Implement new middleware op: `suggest-libspecs`

https://github.com/clojure-emacs/refactor-nrepl/tree/v3.5.4#namespace-aliases is currently used for cljr-slash. As the op name says, it returns the namespaces aliases contained in the current project.

However, a more sophisticated (and context-aware, for .cljc files) cljr-slash needs more than simply a project map. We want to compute suggestions, based on logic, besides from project data.

The best place to perform this logic is refactor-nrepl (vs. clj-refactor), so we'd need a new piece of middleware.
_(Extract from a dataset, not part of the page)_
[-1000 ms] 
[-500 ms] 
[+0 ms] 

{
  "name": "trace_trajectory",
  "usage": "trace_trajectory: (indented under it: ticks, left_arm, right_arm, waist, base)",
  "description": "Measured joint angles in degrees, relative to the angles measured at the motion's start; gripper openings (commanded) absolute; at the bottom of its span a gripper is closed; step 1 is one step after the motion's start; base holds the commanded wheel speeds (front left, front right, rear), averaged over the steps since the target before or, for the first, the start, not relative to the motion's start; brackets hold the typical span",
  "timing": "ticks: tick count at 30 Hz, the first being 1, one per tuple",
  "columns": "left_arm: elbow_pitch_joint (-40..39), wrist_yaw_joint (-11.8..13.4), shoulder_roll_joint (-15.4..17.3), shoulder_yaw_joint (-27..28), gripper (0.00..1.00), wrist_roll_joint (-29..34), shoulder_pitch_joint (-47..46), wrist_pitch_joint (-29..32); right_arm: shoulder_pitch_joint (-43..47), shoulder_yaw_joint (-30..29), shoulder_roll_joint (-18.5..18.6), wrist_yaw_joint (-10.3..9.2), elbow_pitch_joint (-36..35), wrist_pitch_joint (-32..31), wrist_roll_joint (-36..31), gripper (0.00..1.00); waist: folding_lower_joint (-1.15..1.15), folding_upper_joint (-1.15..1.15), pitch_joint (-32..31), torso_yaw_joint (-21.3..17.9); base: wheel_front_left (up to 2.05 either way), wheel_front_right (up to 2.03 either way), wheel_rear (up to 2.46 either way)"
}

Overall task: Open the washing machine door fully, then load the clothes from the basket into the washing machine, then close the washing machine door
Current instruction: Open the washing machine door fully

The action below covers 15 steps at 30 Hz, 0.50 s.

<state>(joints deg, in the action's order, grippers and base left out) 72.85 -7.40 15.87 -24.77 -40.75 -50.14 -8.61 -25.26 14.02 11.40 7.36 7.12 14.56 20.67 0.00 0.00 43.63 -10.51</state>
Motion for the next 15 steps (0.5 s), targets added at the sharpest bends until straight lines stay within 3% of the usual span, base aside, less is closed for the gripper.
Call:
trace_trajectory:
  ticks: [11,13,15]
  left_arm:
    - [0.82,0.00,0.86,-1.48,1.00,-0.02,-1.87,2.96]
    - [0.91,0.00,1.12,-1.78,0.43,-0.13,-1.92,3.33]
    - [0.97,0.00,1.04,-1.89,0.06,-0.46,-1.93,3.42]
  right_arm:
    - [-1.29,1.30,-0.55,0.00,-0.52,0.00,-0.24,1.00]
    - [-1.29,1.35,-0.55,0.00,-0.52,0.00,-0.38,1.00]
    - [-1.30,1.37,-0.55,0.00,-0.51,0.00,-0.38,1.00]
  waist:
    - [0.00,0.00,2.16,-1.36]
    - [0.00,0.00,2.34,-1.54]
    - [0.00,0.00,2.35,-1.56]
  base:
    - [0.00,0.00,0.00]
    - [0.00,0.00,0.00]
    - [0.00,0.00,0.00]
This prevents namespace-aliases from being bloated and possibly inflicting breaking changes.

As an additional benefit, the middleware responses for cljr-slash will be much smaller (just the useful info vs. a huge map, 99% of which will be unused).

The `suggest-libspecs` middleware op

suggest-libspecs takes as inputs:

a lib prefix (e.g. io, representing what the user just typed io/, triggering cljr-slash)
a language context
- one of: clj, cljs, cljc
- Represents the extension of the user's filename
A set of preferred aliases
- Represents the whole value of the cljr-magic-require-namespaces defcustom
- See also: https://github.com/clojure-emacs/clj-refactor.el/issues/530

out of those inputs, and of project analysis, it decides which libspec(s) can be suggested to the user.

The output format is as follows:

["[namespace :as alias]"
 "[another-namespace :as alias]"]

i.e. it is a simple sequence of choices, ordered by inferred likelihood of choice.

There is no need for metadata e.g. {:context :clj}, since the middleware already returns choices that are valid for the provided inputs.

Choices might be expressed as reader conditionals:

["[#?(:clj foo.clj :cljs foo.cljs) :as alias]"]

...such reader conditionals would reflect the already-used reader conditionals from a given project, or be synthetically built when it makes sense.

.choices can include :refer clauses in a couple cases:

for clojure.test in particular, where often one always wants the same :refer clause
when it would enable a valid/useful reader conditional

other than that, a generalized inclusion of :refers is not foreseen.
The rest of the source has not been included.